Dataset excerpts
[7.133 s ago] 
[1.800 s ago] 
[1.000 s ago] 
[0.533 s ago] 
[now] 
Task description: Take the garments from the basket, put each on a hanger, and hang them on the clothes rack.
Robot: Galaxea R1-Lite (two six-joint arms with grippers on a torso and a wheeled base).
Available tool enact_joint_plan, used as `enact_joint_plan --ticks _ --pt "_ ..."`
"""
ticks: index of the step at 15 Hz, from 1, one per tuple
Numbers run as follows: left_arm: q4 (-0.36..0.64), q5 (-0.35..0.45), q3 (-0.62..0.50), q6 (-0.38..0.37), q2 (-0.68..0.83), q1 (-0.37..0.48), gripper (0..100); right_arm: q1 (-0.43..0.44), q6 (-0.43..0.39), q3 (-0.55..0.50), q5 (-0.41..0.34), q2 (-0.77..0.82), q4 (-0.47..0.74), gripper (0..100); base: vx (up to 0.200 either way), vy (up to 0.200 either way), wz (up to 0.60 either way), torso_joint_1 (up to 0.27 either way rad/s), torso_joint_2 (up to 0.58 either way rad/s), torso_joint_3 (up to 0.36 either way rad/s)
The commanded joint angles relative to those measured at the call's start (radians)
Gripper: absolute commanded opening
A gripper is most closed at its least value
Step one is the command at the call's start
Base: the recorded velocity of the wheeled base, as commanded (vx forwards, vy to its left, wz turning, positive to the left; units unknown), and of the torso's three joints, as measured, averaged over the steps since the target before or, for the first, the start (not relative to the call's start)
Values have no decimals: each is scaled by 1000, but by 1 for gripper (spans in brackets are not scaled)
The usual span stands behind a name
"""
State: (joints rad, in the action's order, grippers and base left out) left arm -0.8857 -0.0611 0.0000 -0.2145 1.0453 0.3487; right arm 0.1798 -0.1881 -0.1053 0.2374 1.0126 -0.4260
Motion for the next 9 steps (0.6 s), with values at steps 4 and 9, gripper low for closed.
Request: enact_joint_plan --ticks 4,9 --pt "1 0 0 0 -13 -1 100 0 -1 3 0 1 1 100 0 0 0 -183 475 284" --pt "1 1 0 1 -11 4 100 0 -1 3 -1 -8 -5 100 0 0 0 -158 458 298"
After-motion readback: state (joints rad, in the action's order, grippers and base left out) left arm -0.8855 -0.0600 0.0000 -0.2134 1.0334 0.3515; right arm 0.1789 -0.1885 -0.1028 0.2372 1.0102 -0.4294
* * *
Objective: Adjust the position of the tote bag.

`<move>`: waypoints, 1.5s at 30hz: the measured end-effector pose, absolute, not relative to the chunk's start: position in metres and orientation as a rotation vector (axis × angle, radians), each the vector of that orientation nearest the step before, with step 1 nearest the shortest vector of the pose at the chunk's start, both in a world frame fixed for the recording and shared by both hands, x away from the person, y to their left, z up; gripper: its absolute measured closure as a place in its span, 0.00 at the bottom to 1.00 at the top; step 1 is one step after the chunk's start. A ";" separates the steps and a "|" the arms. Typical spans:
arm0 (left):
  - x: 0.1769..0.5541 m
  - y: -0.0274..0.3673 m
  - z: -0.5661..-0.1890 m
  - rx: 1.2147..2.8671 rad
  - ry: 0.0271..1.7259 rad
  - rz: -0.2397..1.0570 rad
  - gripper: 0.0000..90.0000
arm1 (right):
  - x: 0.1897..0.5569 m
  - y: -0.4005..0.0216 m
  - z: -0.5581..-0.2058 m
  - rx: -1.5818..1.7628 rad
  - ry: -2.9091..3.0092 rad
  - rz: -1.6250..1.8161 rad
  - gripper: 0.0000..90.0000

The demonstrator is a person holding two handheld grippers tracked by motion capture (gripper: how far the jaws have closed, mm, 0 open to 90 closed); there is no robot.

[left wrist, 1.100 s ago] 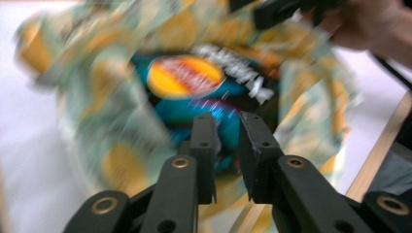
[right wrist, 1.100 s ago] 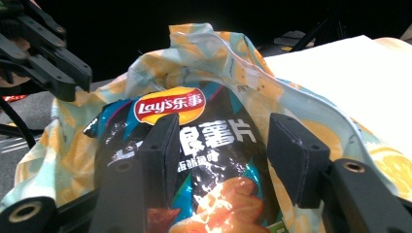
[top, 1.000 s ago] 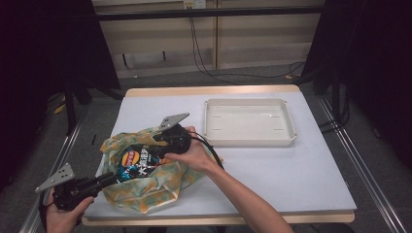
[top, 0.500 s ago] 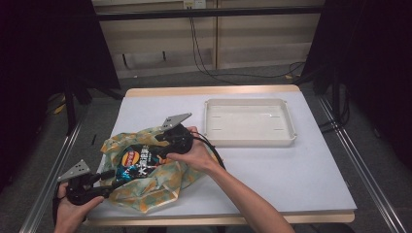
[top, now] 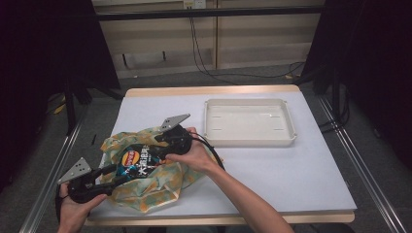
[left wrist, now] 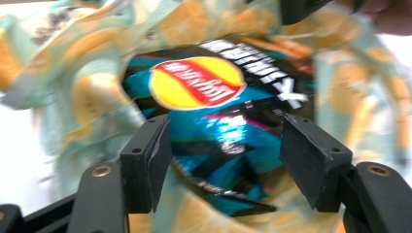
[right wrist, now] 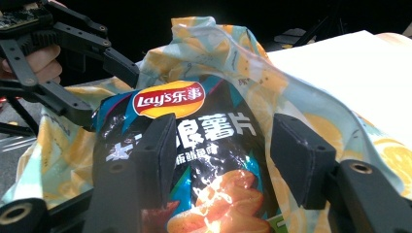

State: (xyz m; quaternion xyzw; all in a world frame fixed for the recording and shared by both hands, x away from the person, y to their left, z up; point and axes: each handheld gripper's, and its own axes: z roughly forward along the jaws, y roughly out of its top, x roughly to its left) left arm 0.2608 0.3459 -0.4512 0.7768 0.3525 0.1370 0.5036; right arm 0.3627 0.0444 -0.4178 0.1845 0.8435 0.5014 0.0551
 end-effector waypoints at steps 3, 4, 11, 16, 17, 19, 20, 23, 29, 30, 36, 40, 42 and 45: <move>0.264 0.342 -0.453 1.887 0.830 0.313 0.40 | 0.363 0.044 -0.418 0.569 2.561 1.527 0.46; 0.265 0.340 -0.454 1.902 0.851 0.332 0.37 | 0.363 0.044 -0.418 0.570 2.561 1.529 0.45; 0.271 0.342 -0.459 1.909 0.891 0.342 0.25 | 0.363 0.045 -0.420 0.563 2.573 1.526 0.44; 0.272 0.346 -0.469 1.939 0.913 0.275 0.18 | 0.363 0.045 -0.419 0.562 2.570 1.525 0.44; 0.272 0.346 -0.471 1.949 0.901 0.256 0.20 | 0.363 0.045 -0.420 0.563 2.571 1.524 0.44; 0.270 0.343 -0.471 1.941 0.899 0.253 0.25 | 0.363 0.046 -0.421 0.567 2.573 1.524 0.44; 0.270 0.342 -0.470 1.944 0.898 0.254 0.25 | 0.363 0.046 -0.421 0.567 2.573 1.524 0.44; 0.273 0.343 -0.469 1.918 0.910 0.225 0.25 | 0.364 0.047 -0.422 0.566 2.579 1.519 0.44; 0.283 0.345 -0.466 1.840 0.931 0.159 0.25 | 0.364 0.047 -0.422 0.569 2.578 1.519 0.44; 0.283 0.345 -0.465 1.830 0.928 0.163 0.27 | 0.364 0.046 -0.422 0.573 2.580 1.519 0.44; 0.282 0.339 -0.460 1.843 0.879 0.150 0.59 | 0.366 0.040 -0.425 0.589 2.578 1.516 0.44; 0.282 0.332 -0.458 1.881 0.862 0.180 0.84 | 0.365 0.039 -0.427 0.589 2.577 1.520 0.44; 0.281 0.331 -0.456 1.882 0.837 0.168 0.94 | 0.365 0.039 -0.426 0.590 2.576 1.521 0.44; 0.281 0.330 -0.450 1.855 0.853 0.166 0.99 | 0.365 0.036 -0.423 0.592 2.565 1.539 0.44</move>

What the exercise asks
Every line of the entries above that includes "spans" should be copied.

Solution for this task
Values have no decimals: each is scaled by 1000, but by 1 for gripper (spans in brackets are not scaled)
`<move>`: waypoints, 1.5s at 30hz: the measured end-effector pose, absolute, not relative to the chunk's start: position in metres and orientation as a rotation vector (axis × angle, radians), each the vector of that orientation nearest the step before, with step 1 nearest the shortest vector of the pose at the chunk's start, both in a world frame fixed for the recording and shared by both hands, x away from the person, y to their left, z up; gripper: its absolute measured closure as a place in its span, 0.00 at the bottom to 1.00 at the top; step 1 is one step after the chunk's start. A ";" separates the steps and a "|" the arms. Typical spans:

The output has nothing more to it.